入ってきた中年男性に見覚えがある。たしか黒田という人だ。前回の実戦試験の時に居た人だったと思う。
「やあ、カカミさん。お久しぶりですね」
「はい。お久しぶりです」
軽く会釈をして、挨拶する。
この人は政治家とも繋がりがある人だと大水支部長から聞いている。あまり関わり合いになりたくない人だ。
「明日の件で少し話がしたいのですが、一〇分ほどお時間をいただいてもいいですか?」
あまり関わり合いになりたくないけど、無下に断るのも面倒なことになりそうだ。
「僕は大丈夫です」
「良かった。綾瀬さん。お話は終わりましたか」
「ええ、終わりました」
綾瀬さんは席を立ち、また連絡しますと残して立ち去った。できれば一緒に居てほしかった。
「カカミさんもお忙しい身でしょうから、本題に入らさせていただきますね」
「はい」
「明日のスマートメタルの実戦試験ですが、以前よりも改修が進んだという話ですね。その改修のことを聞かせていただければと思った次第です」
いや、知らないし。そんなの、安住社長かヨリミツに聞いてほしい。僕がそんなこと知っているわけない。

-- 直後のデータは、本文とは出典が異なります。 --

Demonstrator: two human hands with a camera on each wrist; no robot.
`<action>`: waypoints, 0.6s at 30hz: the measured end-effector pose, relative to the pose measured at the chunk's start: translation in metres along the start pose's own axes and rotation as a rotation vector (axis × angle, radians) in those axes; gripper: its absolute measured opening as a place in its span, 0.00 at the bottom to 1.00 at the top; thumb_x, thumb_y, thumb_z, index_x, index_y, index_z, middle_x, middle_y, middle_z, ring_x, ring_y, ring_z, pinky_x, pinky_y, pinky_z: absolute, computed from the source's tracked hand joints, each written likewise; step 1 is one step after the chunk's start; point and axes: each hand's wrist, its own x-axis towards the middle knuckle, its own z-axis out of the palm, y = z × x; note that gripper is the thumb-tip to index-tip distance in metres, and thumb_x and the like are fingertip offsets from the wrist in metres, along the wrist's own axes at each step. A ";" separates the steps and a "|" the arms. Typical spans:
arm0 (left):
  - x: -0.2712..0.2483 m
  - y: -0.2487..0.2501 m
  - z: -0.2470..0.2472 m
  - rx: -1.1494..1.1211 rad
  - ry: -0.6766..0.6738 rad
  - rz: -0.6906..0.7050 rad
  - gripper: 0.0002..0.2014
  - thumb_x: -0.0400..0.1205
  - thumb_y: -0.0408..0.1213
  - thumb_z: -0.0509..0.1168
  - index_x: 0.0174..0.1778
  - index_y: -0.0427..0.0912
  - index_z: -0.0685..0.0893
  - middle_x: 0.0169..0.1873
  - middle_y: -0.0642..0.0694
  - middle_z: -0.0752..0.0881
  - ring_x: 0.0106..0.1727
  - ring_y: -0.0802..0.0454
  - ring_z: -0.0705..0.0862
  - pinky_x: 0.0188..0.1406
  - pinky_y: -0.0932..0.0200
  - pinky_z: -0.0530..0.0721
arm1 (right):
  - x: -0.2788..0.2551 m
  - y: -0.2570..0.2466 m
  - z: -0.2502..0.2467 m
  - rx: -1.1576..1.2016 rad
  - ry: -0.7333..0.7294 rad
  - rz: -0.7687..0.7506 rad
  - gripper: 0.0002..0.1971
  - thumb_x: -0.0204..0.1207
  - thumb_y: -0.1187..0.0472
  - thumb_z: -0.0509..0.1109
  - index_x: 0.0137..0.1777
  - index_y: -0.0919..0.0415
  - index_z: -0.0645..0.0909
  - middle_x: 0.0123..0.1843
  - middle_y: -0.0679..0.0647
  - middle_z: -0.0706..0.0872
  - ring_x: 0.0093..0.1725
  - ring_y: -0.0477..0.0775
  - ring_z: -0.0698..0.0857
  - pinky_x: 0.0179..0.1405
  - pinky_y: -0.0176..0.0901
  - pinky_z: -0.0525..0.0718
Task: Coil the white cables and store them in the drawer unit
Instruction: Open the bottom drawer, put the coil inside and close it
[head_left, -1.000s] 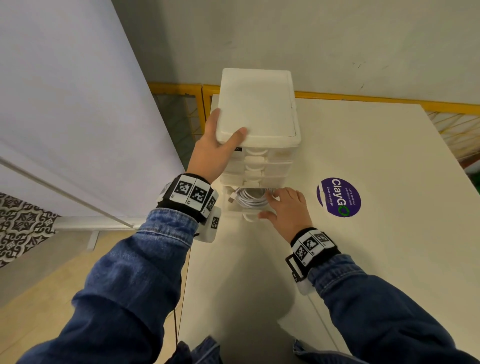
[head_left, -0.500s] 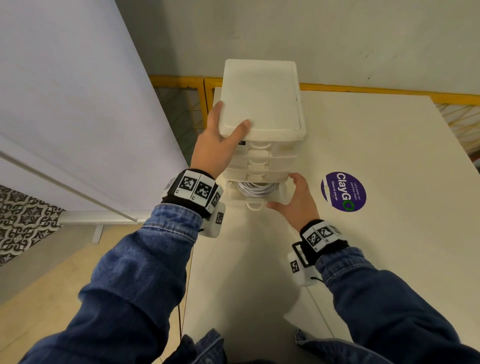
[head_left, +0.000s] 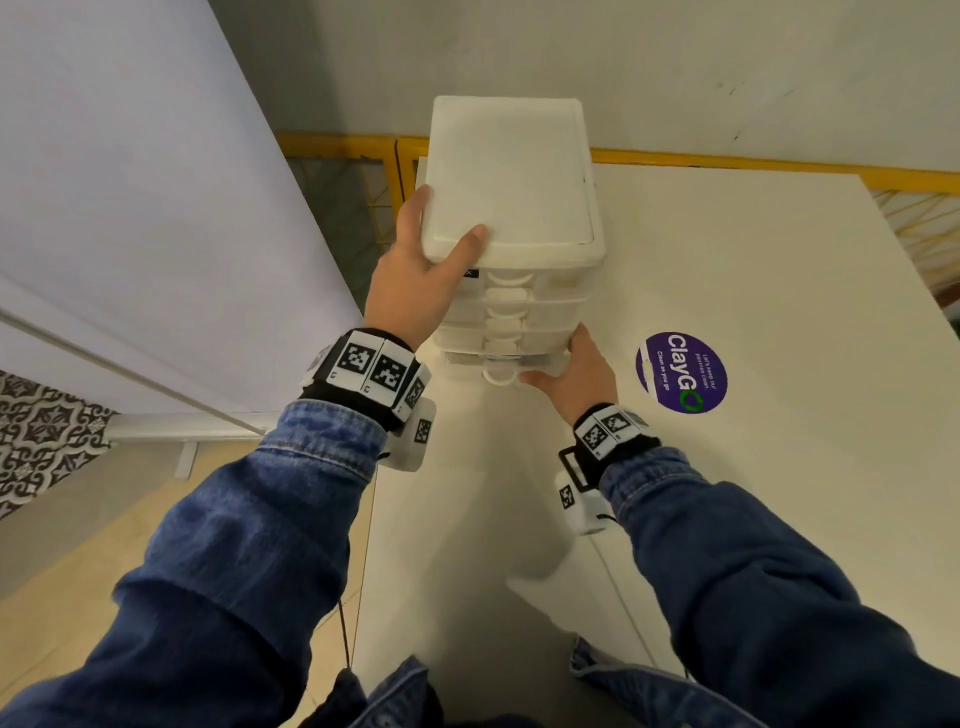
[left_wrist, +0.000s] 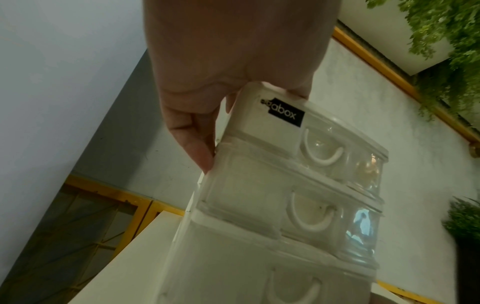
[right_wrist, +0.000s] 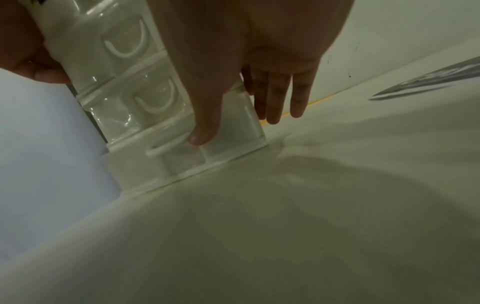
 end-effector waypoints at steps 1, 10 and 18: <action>0.000 -0.001 0.000 -0.004 -0.002 -0.001 0.38 0.75 0.63 0.63 0.78 0.56 0.58 0.64 0.52 0.79 0.63 0.50 0.81 0.67 0.45 0.80 | 0.003 -0.001 0.002 -0.008 0.026 0.015 0.41 0.61 0.51 0.80 0.71 0.58 0.63 0.66 0.58 0.80 0.63 0.63 0.80 0.62 0.57 0.80; 0.000 -0.001 0.001 -0.011 0.028 0.012 0.36 0.77 0.60 0.64 0.78 0.53 0.59 0.60 0.54 0.79 0.60 0.52 0.82 0.65 0.46 0.81 | 0.014 0.002 0.013 0.020 0.028 0.041 0.47 0.61 0.57 0.81 0.75 0.64 0.57 0.71 0.63 0.71 0.67 0.66 0.76 0.67 0.59 0.76; -0.002 0.001 0.001 0.006 0.038 0.010 0.36 0.77 0.59 0.64 0.79 0.53 0.59 0.60 0.55 0.80 0.59 0.54 0.82 0.64 0.48 0.81 | 0.015 -0.002 0.022 0.097 0.110 0.090 0.50 0.52 0.54 0.85 0.72 0.62 0.61 0.68 0.61 0.75 0.66 0.62 0.76 0.66 0.56 0.78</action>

「僕は技術的なことは詳しくないので、申しわけありませんが、言えることはないです」
「ははは。そんなに警戒しなくていいですよ。私は事前に知っておきたいだけなのです」
だから、知らないんだってば。
「本当のことなんです。技術的なことや仕様についてまったく知らないのです」
「ははは。分かりました。これ以上は聞きません。その代わり、スマートメタルの生産ラインの構築がいつ頃になるか教えてもらえないでしょうか」
「黒田さん、僕は生産や技術のことに関与してないのです。ですから、申しわけありません」
「カカミさんは警戒心が強いようですね。ですが、私は敵ではないですから」
「敵とか味方とかではなく、本当に知らないのです」
黒田さんの眉間にシワが寄っていく。
いや、本当なんだって。
「分かりました。もう何も聞きません」
「すみません」
凄い不機嫌そうだよ、この人。
「私はこれでもシーカー協会の理事をしているのです。こんなに邪険にされるとは思ってもいませんでしたよ」
「そんなつもりはないです。知らないから知らないと正直に言っているのです」
「役員が何も知らないなど、誰が信じますか」
そう言うと、黒田さんは立ち上がって僕に背を向けた。
はぁ……面倒な人に引っかかってしまった……。